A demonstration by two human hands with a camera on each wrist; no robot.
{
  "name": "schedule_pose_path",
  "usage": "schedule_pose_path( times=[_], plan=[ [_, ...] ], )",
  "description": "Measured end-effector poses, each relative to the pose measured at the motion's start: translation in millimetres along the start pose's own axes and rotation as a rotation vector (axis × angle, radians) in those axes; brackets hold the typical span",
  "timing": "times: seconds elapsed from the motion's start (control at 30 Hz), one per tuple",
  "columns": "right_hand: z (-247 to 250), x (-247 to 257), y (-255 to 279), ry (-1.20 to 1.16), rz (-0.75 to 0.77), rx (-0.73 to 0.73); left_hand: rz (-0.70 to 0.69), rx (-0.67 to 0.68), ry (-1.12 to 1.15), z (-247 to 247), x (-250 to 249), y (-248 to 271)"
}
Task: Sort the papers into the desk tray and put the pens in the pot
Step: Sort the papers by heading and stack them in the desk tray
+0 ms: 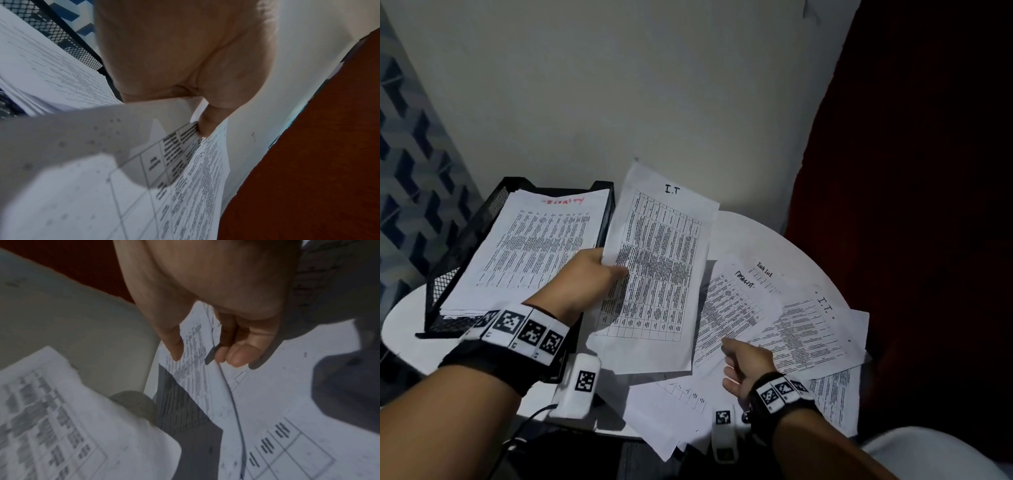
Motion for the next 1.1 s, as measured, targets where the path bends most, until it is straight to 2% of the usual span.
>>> schedule_pose_path(
  times=[0.07, 0.17, 0.27, 0.37, 0.5, 0.63, 0.77, 0.97, 1.1],
  plan=[
    [-3.0, 1.3, -4.1, 0.006, 0.017, -0.027, 0.008, 0.001, 0.006, 0.8, 0.5, 0.6],
    [-0.5, 15.7, -16.1, 0.04, 0.082, -0.156, 0.018, 0.002, 0.034, 3.6, 3.2, -0.2],
    [10.5, 36.2, -25.0, 0.174, 0.095, -0.281, 0.013, -0.02, 0.01, 7.2, 2.9, -2.2],
    [9.8, 52.4, -30.1, 0.305, 0.107, -0.302, 0.018, -0.037, 0.012, 8.7, 4.3, -6.3],
    [5.4, 60.0, -86.4, 0.475, 0.14, -0.404, 0.008, -0.06, -0.016, 11.3, 4.3, -11.1],
    [-12.7, 64.0, -42.8, 0.52, 0.195, -0.437, -0.01, -0.078, -0.037, 17.2, 6.2, -16.1],
    [1.4, 68.1, -29.6, 0.454, 0.279, -0.48, -0.013, -0.079, -0.006, 25.1, 7.1, -20.4],
    [40.9, 94.9, 10.8, 0.162, 0.496, -0.415, -0.016, -0.019, 0.091, 20.5, -2.1, -18.6],
    [56.2, 103.8, 60.1, 0.049, 0.626, -0.232, -0.032, 0.012, 0.228, 5.5, -12.4, -11.2]
  ],
)
Point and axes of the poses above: each hand's wrist, its own y-axis away from the middle knuckle, its own z-axis out of the back of the hand, x = y × z, the point moved 6 cm from there along -y, towards the middle knuckle, and after that the axes turned 9 degrees about -z, right-handed, at the moved point
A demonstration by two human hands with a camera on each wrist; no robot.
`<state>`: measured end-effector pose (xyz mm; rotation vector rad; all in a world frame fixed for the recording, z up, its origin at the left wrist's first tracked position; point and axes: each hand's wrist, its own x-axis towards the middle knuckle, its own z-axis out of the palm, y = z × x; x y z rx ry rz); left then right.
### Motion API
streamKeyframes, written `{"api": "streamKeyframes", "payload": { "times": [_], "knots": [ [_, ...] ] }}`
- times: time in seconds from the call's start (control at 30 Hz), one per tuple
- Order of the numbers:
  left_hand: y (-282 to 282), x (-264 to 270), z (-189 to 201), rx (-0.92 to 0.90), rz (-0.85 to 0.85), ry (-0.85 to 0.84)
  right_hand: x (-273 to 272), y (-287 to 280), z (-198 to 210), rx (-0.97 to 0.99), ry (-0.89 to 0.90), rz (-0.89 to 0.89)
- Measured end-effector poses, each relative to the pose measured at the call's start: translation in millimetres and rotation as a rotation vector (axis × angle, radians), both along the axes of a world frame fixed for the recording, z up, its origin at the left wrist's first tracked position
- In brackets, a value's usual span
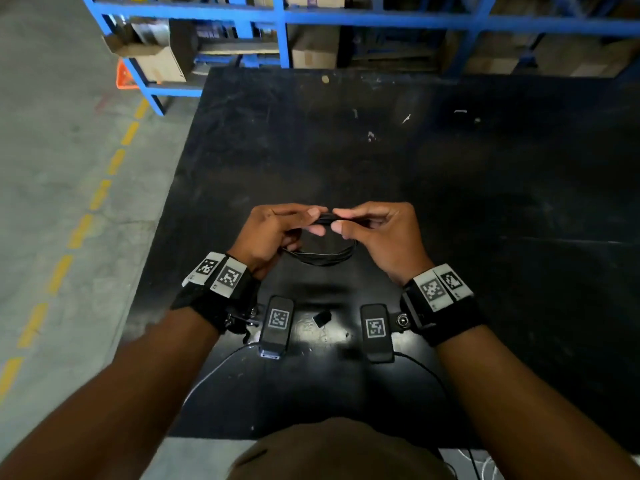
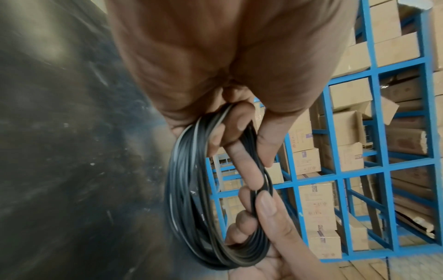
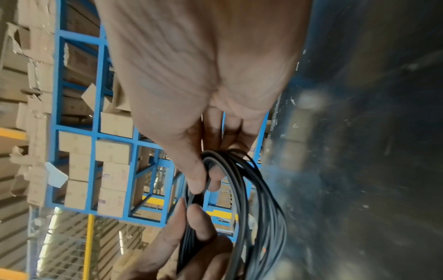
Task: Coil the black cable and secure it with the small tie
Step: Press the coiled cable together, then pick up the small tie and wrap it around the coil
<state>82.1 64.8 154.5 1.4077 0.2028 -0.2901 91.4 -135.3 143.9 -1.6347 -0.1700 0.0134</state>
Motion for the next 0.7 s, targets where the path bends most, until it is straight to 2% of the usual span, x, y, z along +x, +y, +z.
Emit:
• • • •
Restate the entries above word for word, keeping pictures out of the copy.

◆ Solution to this task:
A demonstration by two human hands with a camera on each wrist; no robot.
{
  "name": "schedule_pose_path",
  "usage": "schedule_pose_path( times=[_], plan=[ [_, ...] ], )",
  "description": "Measured end-effector poses, each relative to the pose measured at the motion's start: translation in millimetres along the start pose's own axes and rotation as a rotation vector (axis × angle, radians) in those axes; brackets hold the typical span",
  "timing": "times: seconds elapsed from the motion's start (control at 30 Hz), one per tuple",
  "columns": "right_hand: z (-247 to 250), x (-247 to 257), y (-255 to 279), ry (-1.20 to 1.16), rz (-0.75 to 0.77), rx (-0.73 to 0.73); left_hand: rz (-0.70 to 0.69), rx (-0.67 to 0.68), ry (-1.12 to 1.15), z (-247 to 247), x (-250 to 249), y (-248 to 271)"
}
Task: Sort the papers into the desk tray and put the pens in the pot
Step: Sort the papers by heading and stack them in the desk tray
+0 ms: 
Motion for the next 1.1 s, as measured, targets where the path bends most, until it is straight to 2% of the usual span.
>>> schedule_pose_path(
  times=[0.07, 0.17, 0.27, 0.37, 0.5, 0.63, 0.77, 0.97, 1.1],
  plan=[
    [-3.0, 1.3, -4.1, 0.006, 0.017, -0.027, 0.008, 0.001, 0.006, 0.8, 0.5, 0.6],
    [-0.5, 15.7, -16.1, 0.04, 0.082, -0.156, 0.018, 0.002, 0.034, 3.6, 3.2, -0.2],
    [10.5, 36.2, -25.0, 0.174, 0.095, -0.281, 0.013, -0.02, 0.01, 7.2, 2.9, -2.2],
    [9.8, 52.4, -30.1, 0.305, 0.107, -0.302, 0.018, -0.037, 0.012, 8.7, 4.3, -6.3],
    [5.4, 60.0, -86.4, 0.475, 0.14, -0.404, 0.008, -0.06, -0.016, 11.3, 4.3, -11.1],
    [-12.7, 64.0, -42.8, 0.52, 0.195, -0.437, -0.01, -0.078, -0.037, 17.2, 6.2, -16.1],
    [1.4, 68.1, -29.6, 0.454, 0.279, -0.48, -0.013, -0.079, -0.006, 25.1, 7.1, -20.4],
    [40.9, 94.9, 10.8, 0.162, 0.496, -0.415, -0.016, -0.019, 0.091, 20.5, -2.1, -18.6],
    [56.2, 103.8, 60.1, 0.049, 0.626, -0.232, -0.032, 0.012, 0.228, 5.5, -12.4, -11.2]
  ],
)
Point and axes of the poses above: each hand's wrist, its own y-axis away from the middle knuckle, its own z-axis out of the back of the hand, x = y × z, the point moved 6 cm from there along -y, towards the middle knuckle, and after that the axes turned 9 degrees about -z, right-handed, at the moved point
A demonstration by two human hands with a camera on each wrist; no robot.
`<state>`: measured end-effector pose (xyz mm; rotation vector rad; all in a world frame fixed for the recording, z up, its origin at the left wrist's first tracked position; point and axes: each hand's wrist, its own x-axis towards the middle knuckle, its own z-axis out of the palm, y = z × x; x y z rx ry rz); left then right.
### Motion API
streamKeyframes, written `{"api": "streamKeyframes", "payload": { "times": [_], "knots": [ [_, ...] ] }}`
- times: time in seconds from the call's start (control at 30 Hz), one per tuple
- Order of the numbers:
  left_hand: y (-282 to 282), x (-264 to 270), z (-189 to 201), rx (-0.92 to 0.90), rz (-0.85 to 0.85), ry (-0.85 to 0.84)
  right_hand: x (-273 to 272), y (-287 to 280), z (-198 to 210), rx (-0.97 to 0.99), ry (-0.89 to 0.90), rz (-0.89 to 0.89)
- Measured end-effector poses, each relative to the pose measured at the call's start: translation in millimetres and rotation as a rotation vector (axis × angle, radians), both along the axes of a world frame fixed for the recording, z up, its origin at the left wrist's first tracked position
- In brackets, a value's usual span
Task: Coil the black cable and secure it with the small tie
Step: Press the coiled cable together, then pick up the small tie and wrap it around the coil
<state>82.1 64.8 154.5 1.4077 0.2028 -0.2901 91.4 -135.3 143.9 -1.6347 -0.1700 0.0134</state>
Motion for the next 0.7 s, targets where the path bends most, until it is straight to 2% of the usual span, x, y, z along +x, +y, +z.
Emit:

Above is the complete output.